- _What you are asked to do_
Entries below include pictures. Output exactly the lines from the one with "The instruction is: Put" down to the one with "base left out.", both ends included, and leave the pictures out.

Stored items from a collection:
==*==
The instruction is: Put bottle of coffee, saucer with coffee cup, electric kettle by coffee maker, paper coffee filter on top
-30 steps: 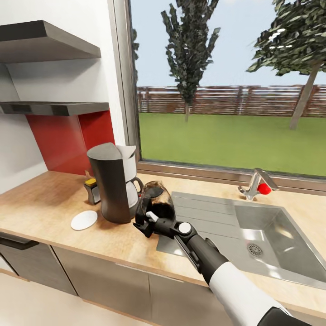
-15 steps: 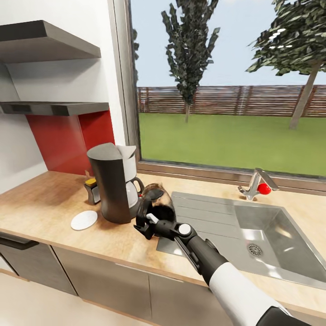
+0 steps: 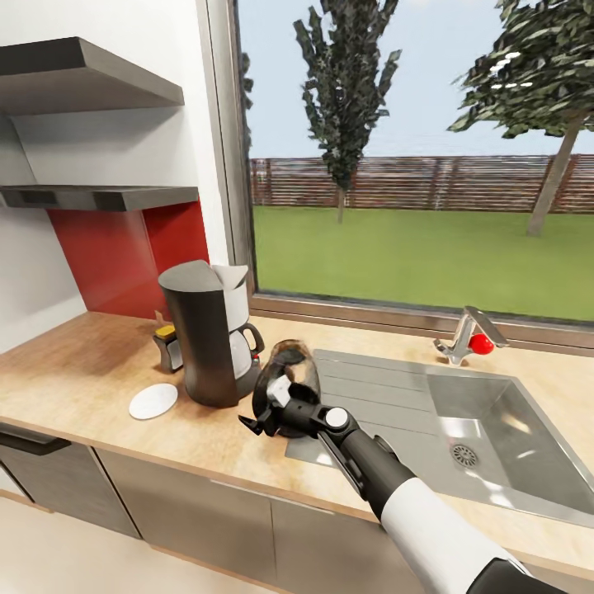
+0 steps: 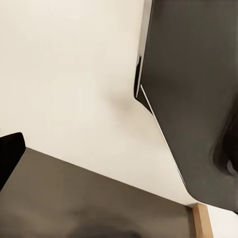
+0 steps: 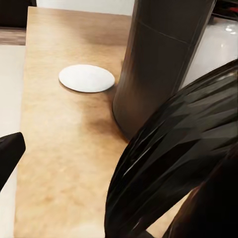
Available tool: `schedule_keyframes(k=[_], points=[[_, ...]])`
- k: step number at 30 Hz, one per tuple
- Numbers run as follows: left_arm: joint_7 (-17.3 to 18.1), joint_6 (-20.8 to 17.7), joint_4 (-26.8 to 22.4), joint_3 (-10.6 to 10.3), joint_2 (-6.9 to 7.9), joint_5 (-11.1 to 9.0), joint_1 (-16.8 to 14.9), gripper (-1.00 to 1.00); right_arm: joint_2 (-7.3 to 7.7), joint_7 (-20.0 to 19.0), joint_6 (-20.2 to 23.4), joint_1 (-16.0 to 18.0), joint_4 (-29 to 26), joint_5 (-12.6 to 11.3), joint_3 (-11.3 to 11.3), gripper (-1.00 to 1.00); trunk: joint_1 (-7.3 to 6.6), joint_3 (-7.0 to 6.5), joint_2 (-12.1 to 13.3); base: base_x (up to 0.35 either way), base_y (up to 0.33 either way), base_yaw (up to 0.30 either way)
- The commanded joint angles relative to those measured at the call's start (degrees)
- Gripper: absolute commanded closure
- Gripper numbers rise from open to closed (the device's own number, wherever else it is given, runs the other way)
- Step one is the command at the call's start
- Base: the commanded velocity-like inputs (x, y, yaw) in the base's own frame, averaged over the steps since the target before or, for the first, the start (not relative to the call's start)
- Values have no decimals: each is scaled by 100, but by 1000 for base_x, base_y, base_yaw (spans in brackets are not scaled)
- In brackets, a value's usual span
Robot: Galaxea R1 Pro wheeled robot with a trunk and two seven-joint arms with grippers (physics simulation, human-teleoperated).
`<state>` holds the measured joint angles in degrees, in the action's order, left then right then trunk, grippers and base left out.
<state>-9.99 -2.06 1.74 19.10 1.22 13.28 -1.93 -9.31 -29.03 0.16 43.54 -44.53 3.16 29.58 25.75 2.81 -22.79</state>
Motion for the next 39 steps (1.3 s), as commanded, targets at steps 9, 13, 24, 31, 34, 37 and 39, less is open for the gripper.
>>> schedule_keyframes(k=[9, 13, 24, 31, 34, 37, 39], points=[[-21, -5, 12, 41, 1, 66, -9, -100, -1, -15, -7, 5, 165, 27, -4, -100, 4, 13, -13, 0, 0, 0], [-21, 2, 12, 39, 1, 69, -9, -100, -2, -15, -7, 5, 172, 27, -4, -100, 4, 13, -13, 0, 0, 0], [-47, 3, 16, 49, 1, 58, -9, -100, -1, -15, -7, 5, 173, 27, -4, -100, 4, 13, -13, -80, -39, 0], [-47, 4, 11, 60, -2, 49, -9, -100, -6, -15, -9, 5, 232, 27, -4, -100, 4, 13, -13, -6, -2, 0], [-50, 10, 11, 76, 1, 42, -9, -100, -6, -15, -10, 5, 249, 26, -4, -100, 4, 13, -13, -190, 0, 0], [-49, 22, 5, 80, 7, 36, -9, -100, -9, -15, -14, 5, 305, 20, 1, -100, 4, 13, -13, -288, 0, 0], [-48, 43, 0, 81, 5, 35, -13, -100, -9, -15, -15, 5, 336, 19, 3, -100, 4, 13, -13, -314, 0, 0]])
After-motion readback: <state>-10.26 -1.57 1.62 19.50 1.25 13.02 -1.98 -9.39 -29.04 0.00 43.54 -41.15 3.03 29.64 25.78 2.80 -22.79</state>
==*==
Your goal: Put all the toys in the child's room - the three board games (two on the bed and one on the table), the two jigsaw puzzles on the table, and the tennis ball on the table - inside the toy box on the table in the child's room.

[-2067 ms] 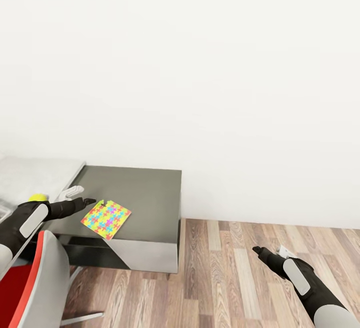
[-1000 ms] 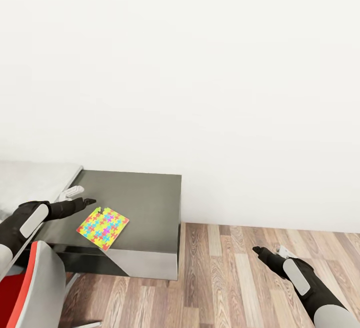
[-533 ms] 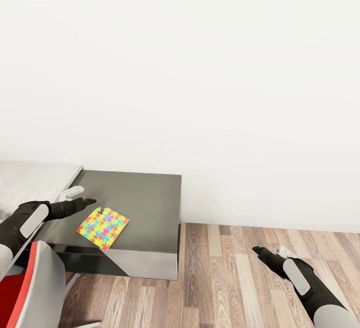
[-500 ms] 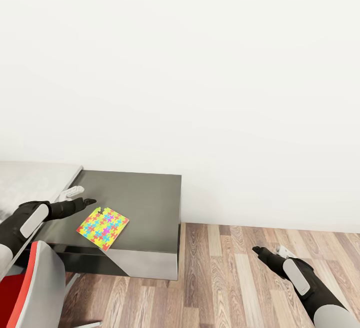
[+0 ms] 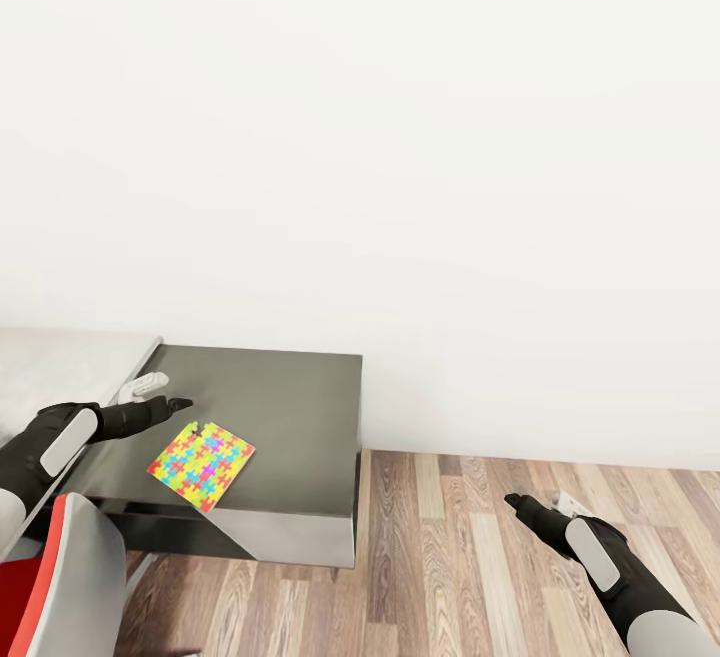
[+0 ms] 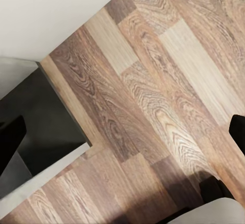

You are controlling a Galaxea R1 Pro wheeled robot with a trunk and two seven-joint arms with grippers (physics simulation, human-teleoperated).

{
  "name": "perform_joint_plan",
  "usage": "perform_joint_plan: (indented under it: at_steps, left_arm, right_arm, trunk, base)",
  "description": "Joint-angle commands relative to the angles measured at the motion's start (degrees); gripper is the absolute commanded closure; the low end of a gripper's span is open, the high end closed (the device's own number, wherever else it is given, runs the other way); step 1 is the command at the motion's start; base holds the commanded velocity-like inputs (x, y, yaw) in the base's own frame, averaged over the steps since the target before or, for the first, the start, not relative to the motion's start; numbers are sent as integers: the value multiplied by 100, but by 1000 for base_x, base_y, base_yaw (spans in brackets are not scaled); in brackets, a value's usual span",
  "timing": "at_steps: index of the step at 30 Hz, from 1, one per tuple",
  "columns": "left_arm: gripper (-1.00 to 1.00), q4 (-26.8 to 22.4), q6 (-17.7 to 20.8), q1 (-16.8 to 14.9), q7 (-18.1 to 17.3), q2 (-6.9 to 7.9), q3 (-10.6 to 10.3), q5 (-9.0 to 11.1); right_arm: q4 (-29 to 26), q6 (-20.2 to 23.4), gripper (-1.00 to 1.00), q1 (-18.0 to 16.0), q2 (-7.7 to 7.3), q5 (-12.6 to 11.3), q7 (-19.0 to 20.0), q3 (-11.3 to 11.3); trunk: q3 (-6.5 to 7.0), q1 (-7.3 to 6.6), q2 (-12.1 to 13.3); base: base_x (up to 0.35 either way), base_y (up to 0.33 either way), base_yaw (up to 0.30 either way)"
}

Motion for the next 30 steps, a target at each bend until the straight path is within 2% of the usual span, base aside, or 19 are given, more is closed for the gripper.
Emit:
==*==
- _Task result_
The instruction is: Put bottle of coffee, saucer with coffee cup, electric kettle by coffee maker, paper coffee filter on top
-30 steps: 
-15 steps: 
+0 steps: 
+0 steps: 
+0 steps: 
Available tool: `schedule_keyframes(k=[_], points=[[_, ...]])`
- k: step number at 30 Hz, one per tuple
- Numbers run as follows: left_arm: joint_7 (-17.3 to 18.1), joint_6 (-20.8 to 17.7), joint_4 (-26.8 to 22.4), joint_3 (-10.6 to 10.3), joint_2 (-6.9 to 7.9), joint_5 (-11.1 to 9.0), joint_1 (-16.8 to 14.9), gripper (-1.00 to 1.00); right_arm: joint_2 (-7.3 to 7.7), joint_7 (-20.0 to 19.0), joint_6 (-20.2 to 23.4), joint_1 (-16.0 to 18.0), joint_4 (-29 to 26), joint_5 (-12.6 to 11.3), joint_3 (-11.3 to 11.3), gripper (-1.00 to 1.00); trunk: joint_1 (-7.3 to 6.6), joint_3 (-7.0 to 6.5), joint_2 (-12.1 to 13.3); base: base_x (up to 0.35 either way), base_y (up to 0.33 either way), base_yaw (up to 0.30 either way)
- The commanded joint angles relative to those measured at the call's start (degrees)
- Gripper: absolute commanded closure
- Gripper numbers rise from open to closed (the device's own number, wherever else it is given, runs the other way)
- Step one is the command at the call's start
- Base: the commanded velocity-like inputs (x, y, yaw) in the base's own frame, averaged over the steps since the target before or, for the first, the start (not relative to the call's start)
- Values have no decimals: each is scaled by 100, but by 1000 for base_x, base_y, base_yaw (spans in brackets are not scaled)
- In brackets, a value's usual span
Robot: Galaxea R1 Pro wheeled robot with a trunk and two seven-joint arms with grippers (physics simulation, human-teleoperated).
`<state>` holds the measured joint angles in degrees, in the action's order, left then right then trunk, grippers and base left out.

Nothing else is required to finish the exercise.